A conversação depende dos interlocutores: quem são, o que sabem, o que lhes interessa, o que acabam de dizer. Ao invés, os livros são monólogos desconsiderados: ignoram as cirscunstâncias em que são lidos. Repetem sempre o mesmo sem ter em conta o leitor; não escutam as suas perguntas nem as suas réplicas.(...)
Em resumo: a inteligência, a experiência, a vida criativa desenvolvem-se e reproduzem-se através da palavra viva, não da letra morta. (…)

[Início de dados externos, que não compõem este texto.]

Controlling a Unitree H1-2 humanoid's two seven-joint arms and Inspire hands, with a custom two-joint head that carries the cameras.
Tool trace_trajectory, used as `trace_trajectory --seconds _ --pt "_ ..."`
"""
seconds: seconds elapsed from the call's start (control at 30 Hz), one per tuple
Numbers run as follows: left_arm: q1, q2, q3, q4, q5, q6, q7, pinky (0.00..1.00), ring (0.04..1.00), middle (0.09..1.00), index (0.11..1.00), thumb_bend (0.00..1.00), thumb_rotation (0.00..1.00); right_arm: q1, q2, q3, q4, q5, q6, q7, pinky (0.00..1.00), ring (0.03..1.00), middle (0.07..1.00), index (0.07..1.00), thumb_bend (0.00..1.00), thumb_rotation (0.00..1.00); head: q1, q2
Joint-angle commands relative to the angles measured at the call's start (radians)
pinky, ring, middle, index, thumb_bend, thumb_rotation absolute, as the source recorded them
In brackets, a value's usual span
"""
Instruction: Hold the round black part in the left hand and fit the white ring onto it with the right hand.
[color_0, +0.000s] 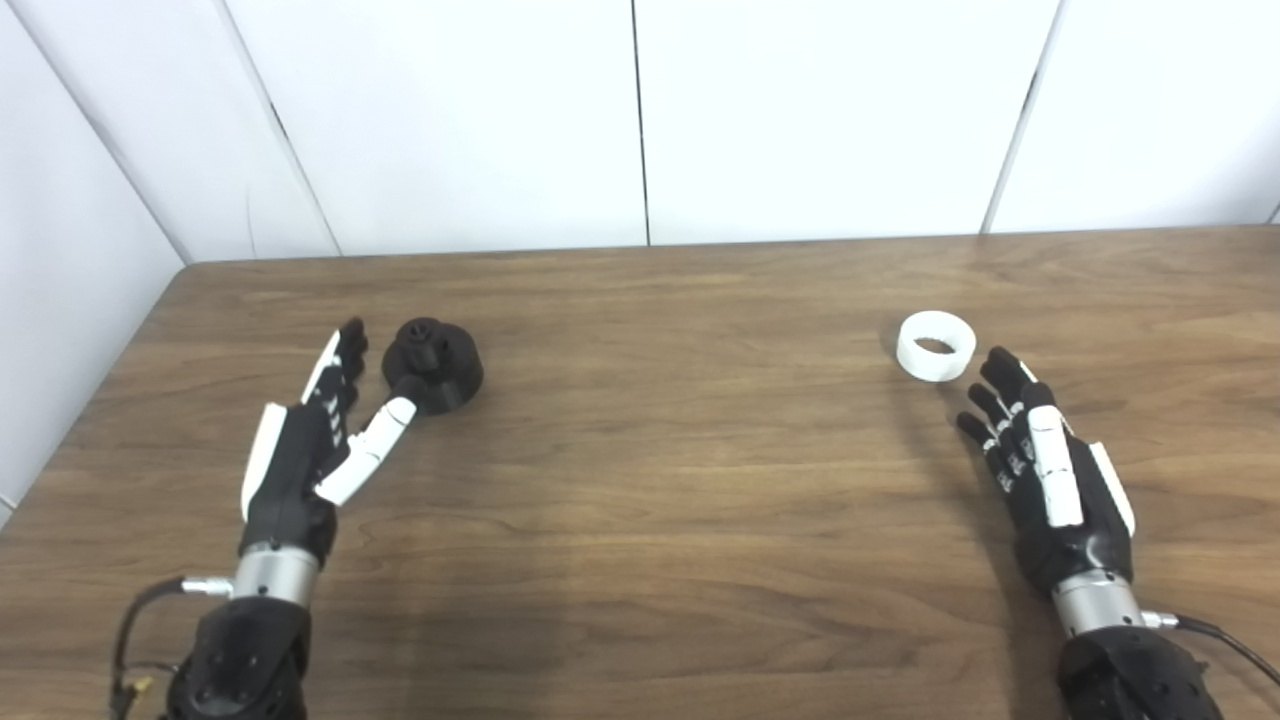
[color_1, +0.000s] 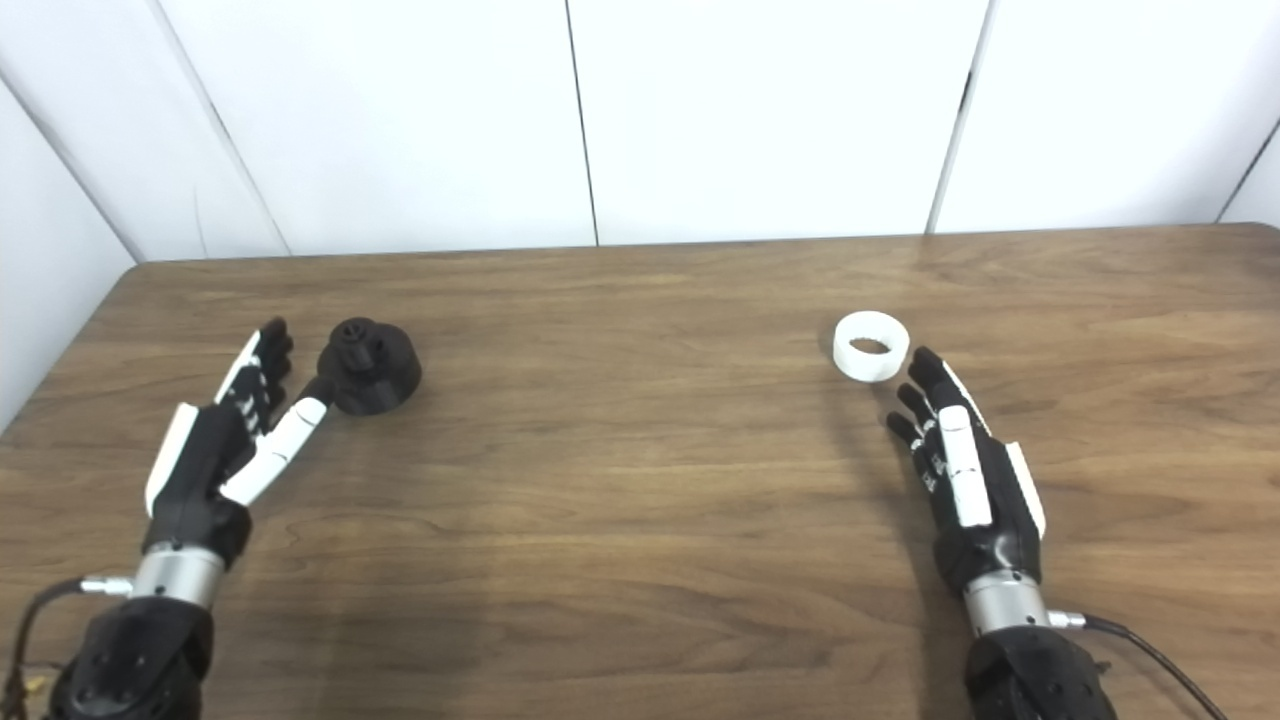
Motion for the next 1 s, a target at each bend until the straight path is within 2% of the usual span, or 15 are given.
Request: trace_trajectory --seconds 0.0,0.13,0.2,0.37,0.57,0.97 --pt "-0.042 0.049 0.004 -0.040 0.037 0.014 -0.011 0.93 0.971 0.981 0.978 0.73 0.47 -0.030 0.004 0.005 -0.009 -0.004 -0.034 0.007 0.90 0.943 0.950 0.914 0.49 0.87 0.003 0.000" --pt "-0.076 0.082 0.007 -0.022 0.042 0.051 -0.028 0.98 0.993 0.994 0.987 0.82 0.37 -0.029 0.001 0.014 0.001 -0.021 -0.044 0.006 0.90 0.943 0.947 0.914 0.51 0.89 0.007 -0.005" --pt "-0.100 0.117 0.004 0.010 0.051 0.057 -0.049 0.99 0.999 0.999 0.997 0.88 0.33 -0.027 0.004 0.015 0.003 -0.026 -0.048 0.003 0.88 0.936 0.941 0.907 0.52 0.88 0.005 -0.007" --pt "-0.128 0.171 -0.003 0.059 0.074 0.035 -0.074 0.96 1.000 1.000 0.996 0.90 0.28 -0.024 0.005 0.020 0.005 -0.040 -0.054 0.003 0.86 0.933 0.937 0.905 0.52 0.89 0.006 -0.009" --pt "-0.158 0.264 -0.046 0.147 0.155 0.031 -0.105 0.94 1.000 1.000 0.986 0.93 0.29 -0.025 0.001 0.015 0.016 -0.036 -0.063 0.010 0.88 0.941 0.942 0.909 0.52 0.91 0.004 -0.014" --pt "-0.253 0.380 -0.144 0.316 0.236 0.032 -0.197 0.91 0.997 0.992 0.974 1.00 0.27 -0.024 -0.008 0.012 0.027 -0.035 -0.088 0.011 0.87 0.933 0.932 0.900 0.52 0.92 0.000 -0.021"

Mas o texto, planta seca da fala, não tem de suplantá-la. Pode servir-lhe de esteio ou fertilizante. Pode ser matéria morta que sufoca a vida ou que a favorece: texto que aniquila ou vivifica. O importante é não perder de vista o que deve estar ao serviço de quê. Tendo isto presente, podemos aceitar a crítica de Sócrates e sair em defesa do livro “Tens razão: os livros são texto morto se não favorecem a animação da vida. Tens razão: quando acontece o milagre da vida inspirada, seria ridículo preferir os livros. Mas já não dispomos do ócio das tardes livres em Atenas. E o simulacro da vida inspirada que existe nos grandes livros parece ser mais do que um simulacro: parece vida, inspiração latente à espera de reanimação(…).”
(…)
Cultura é conversação. Mas escrever, ler, editar, imprimir, distribuir, catalogar, criticar podem ser lenha para o fogo dessa conversação, formas de animá-la. Até se pode dizer que publicar um livro é colocá-lo no meio de uma conversação; que organizar uma editora, uma livraria, uma biblioteca é organizar uma conversação. Uma conversação que nasce, como deve ser, da tertúlia local; mas que se abre, como deve ser, a todos os lugares e a todos os tempos.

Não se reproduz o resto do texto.